Background: There is a great demand for more rapid tests for SARS-COV-2 detection to reduce waiting time, boost public health strategies for combating disease, decrease costs, and prevent overwhelming laboratory capacities. This study was conducted to assess the performance of 10 antigen-based rapid assays for the detection of SARS-CoV-2 in nasopharyngeal swab specimens. Methods: We analyzed 231 nasopharyngeal samples collected from October 2020-December 2020, from suspected COVID-19 cases and contacts of positive cases at Biotechnology Research Center laboratories, Tripoli, Libya.

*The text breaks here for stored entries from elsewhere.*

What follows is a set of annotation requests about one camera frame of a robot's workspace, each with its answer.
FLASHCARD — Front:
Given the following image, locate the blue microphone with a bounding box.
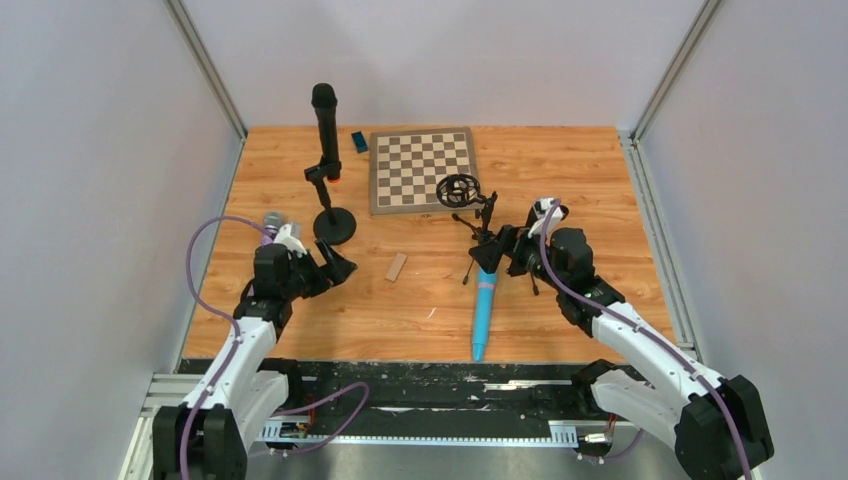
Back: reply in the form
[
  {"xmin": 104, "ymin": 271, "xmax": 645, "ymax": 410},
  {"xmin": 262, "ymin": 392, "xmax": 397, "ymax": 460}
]
[{"xmin": 471, "ymin": 267, "xmax": 497, "ymax": 362}]

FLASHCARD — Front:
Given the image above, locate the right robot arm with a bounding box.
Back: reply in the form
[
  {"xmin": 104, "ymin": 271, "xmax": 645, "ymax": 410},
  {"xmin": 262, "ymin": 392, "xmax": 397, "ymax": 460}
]
[{"xmin": 469, "ymin": 225, "xmax": 775, "ymax": 479}]

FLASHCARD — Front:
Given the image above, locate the purple glitter microphone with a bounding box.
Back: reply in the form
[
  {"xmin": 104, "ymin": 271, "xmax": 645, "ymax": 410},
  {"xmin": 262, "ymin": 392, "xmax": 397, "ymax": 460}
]
[{"xmin": 260, "ymin": 211, "xmax": 285, "ymax": 246}]

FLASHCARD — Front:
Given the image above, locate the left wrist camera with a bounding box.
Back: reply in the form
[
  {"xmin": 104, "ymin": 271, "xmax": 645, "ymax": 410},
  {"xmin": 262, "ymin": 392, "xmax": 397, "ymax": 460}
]
[{"xmin": 272, "ymin": 222, "xmax": 309, "ymax": 258}]

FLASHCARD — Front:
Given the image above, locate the black round-base mic stand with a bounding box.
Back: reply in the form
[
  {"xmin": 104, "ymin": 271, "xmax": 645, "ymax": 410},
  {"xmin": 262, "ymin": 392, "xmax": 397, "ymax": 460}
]
[{"xmin": 304, "ymin": 158, "xmax": 357, "ymax": 246}]

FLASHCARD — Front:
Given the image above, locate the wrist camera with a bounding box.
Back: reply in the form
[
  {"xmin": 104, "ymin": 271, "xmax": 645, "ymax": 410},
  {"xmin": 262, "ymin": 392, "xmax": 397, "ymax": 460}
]
[
  {"xmin": 272, "ymin": 222, "xmax": 309, "ymax": 258},
  {"xmin": 526, "ymin": 197, "xmax": 569, "ymax": 239}
]

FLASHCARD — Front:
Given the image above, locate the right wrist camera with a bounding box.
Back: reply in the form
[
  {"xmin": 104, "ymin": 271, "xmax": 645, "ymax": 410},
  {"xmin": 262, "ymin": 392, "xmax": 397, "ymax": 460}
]
[{"xmin": 526, "ymin": 197, "xmax": 569, "ymax": 239}]

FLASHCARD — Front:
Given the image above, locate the blue toy brick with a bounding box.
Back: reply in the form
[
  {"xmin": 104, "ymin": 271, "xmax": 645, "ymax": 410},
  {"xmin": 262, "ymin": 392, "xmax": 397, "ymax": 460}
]
[{"xmin": 351, "ymin": 131, "xmax": 368, "ymax": 153}]

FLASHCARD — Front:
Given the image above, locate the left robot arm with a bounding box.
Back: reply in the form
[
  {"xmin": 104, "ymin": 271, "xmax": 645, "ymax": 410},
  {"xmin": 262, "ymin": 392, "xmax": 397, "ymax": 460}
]
[{"xmin": 152, "ymin": 239, "xmax": 357, "ymax": 479}]

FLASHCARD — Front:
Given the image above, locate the purple cable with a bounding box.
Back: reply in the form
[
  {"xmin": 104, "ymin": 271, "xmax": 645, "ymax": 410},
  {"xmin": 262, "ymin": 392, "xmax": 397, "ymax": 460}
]
[
  {"xmin": 537, "ymin": 198, "xmax": 753, "ymax": 480},
  {"xmin": 178, "ymin": 215, "xmax": 371, "ymax": 480}
]

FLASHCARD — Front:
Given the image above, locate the chessboard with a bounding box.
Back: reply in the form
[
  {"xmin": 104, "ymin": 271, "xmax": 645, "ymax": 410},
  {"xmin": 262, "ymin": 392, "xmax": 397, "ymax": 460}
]
[{"xmin": 368, "ymin": 127, "xmax": 479, "ymax": 215}]

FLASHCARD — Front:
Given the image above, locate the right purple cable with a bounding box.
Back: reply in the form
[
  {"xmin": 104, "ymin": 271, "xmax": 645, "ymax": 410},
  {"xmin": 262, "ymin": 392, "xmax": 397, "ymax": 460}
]
[{"xmin": 537, "ymin": 198, "xmax": 753, "ymax": 480}]

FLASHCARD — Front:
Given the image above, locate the small wooden block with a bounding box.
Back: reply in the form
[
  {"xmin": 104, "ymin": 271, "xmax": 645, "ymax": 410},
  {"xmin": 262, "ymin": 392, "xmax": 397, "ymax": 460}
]
[{"xmin": 385, "ymin": 253, "xmax": 408, "ymax": 282}]

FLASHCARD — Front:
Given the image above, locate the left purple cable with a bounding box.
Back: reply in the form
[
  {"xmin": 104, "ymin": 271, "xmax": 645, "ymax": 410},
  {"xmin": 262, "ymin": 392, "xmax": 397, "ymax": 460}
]
[{"xmin": 178, "ymin": 215, "xmax": 371, "ymax": 480}]

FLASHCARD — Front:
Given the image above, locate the black microphone orange end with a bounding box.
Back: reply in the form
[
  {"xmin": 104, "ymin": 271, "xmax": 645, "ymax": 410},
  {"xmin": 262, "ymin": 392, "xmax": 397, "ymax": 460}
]
[{"xmin": 311, "ymin": 83, "xmax": 341, "ymax": 182}]

The performance of 10 COVID-19 Ag rapid test devices (Fluorecare, ESPLINE, RapiGen, Abbott Panbio, Flowflex, Acon, Assut Europe, Orient Gene, CerTest, Bioperfectus, AMP) for the detection of SARS-CoV-2 antigen was compared to RT-qPCR. Results: Among the 108 positive samples detected by RT-qPCR, the COVID-19 antigen (Ag) tests detected 83, giving a sensitivity of 76.85% (95% CI, 67.75- 84.43). 161 patients were symptomatic. The median cycle threshold was 25. The mean duration from symptom onset was 6.6 plus/minus 4.3 days. Sensitivity and specificity during the first 6 days of symptoms and in samples with high viral loads ct<25, was 96.4%. No false positives were detected by any of the Ag tests utilized in this study. False negative samples had a median Ct of 34 and average duration of onset of symptoms of 11.3 days (range=5-20). Conclusions: Rapid antigen test diagnosis has high sensitivity and specificity in early disease when patients present less than 7 days of symptom onset. Patients are encouraged to test as soon as they get COVID-19 related symptoms within 1 week and to seek medical advice within 24 hrs. if they develop disturbed smell/taste. The use of rapid antigen tests is important for controlling COVID-19 pandemic and reducing burden on molecular diagnostic laboratories.